Это отличие: церковного от религиозного и церковного от национального Россия осознавала на протяжении двух веков после Петра. За эти два века Россия вынашивала свой светский национализм, зачатый в Православной церкви и проникнутый христианским Иоанновским духом любви, созерцания и свободы; она вынашивала его и в то же время вносила его во все области светской культуры: в зародившуюся с тех пор русскую светскую науку и литературу; в возникшее и быстро созревшее до мировой значительности светское русское искусство; в новый светский уклад права, правосознания, правопорядка и государственности; в новый уклад русской светской жизни и нравственности; в новый уклад русского частного и общественного хозяйства.
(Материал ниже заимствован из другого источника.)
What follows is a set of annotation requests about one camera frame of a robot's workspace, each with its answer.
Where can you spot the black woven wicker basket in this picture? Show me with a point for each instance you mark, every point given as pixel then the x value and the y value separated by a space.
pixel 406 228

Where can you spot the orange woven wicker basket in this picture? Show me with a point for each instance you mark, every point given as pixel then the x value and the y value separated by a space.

Православная Церковь отнюдь не была чужда всему этому. Она оставалась как бы матерью выросших детей, ушедших на свободу жизненно-религиозного дела и труда, но не ушедших духом из ее света и Духа. Она оставалась матерью-хранительницею молитвы и любви, советницею и обличительницею, лоном очищения, покаяния и умудрения, — вечною матерью, приемлющею новорожденного и молящуюся за почившего. Это ее дух — освободил крестьян, создал суд скорый, правый и милостивый, создал русское земство и русскую школу; это ее дух — возрастил и укрепил русскую национальную совесть и жертвенность; это ее дух — повил и укрепил русскую мечту о совершенстве; это ее дух — внес во всю русскую культуру силу сердечного созерцания, вдохновил русскую поэзию, живопись, музыку и архитектуру и создал Пироговскую традицию в русской медицине… Но всего не исчислишь.
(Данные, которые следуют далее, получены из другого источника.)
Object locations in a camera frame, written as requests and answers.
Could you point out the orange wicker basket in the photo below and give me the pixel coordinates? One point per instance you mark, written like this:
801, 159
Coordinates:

И тем не менее то, что создавалось в России в XVIII и XIX веках — было именно светской национальной культурой. России было дано великое задание — выработать русско-национальный творческий акт, верный историческим корням славянства и религиозному духу русского Православия, — «имперский» акт такой глубины, ширины и гибкости, чтобы все народы России могли найти в нем свое родовое лоно, свое оплодотворение и водительное научение; создать из этого акта новую, русско-национальную, светски свободную культуру (знания, искусства, нравственности, семьи, права, государства и хозяйства) — все это в духе восточного, Иоанновского христианства (любви, созерцания и свободы); и, наконец, узреть и выговорить русскую национальную идею, ведущую Россию через пространства истории.
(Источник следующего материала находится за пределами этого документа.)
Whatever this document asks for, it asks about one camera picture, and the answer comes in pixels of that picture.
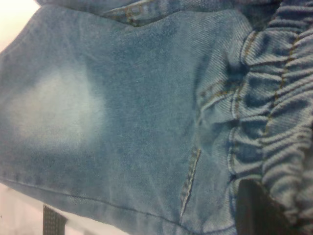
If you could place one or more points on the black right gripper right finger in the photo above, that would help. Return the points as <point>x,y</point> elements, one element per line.
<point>259,215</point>

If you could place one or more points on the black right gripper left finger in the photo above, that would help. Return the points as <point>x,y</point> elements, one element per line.
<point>54,221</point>

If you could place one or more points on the blue denim pants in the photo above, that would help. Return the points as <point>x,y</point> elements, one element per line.
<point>146,110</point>

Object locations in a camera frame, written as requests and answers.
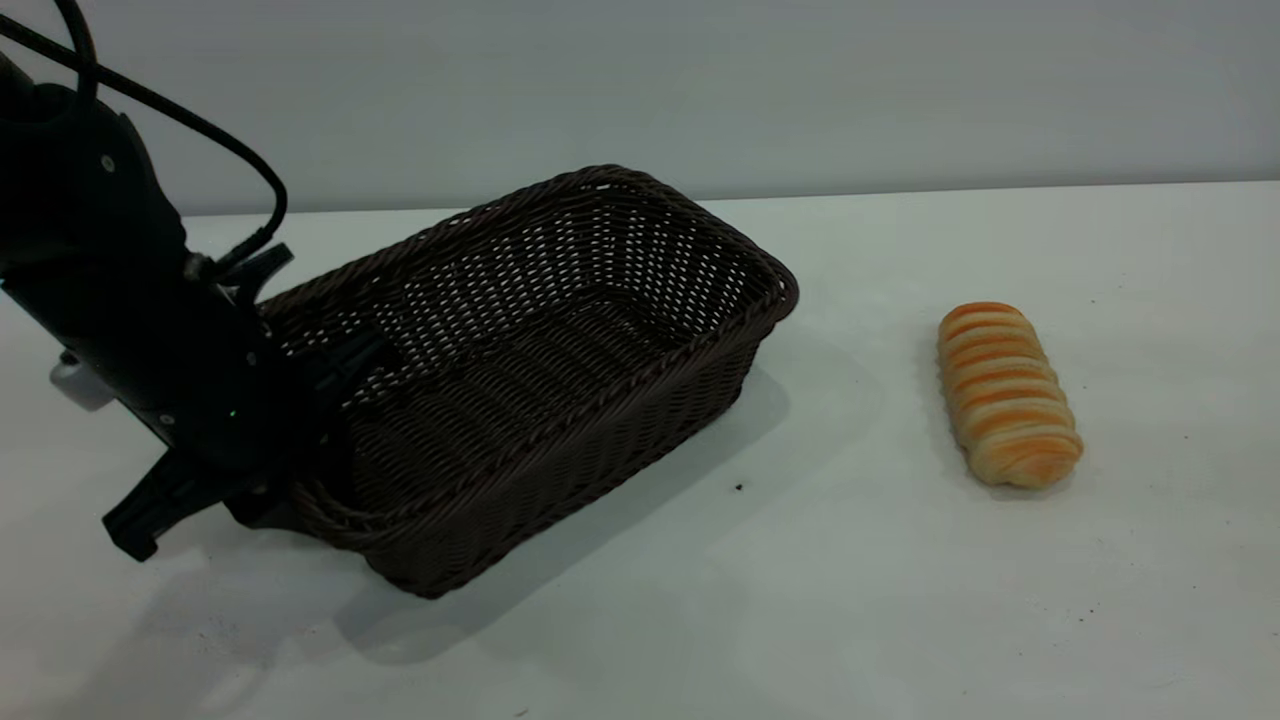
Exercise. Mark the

Это задание — долгое и претрудное, разрешимое только в веках — вдохновением и молитвою, самовоспитанием и неотступным трудом. За два века русский народ только приступил к его разрешению, и то, что им совершено, свидетельствует не только о величии этого задания и не только о чрезвычайной, исторически, этнически и пространственно обусловленной сложности его, но и о тех силах и дарах, которые даны ему для этого от Провидения. Это дело было начато с чрезвычайным успехом, прервано политической смутой и коммунистической революцией и осталось ныне незавершенным. Чтобы завершить это дело, понадобятся еще века свободного творческого расцвета, и нет сомнения, что Россия возобновит его после окончания революции.
И вот, русский национализм есть не что иное, как любовь к этому исторически сложившемуся духовному облику и акту русского народа; он есть вера в это наше призвание и в данные нам силы; он есть воля к нашему расцвету; он есть созерцание нашей истории; нашего исторического задания и наших путей, ведущих к этой цели; он есть бодрая и неутомимая работа, посвященная этому самобытному величию грядущей России. Он утверждает свое и творит новое, но отнюдь не отрицает и не презирает чужое. И Дух его есть дух Иоанновского христианства, христианства любви, созерцания и свободы, а не дух ненависти, зависти и завоевания.
Так определяется идея русского национализма.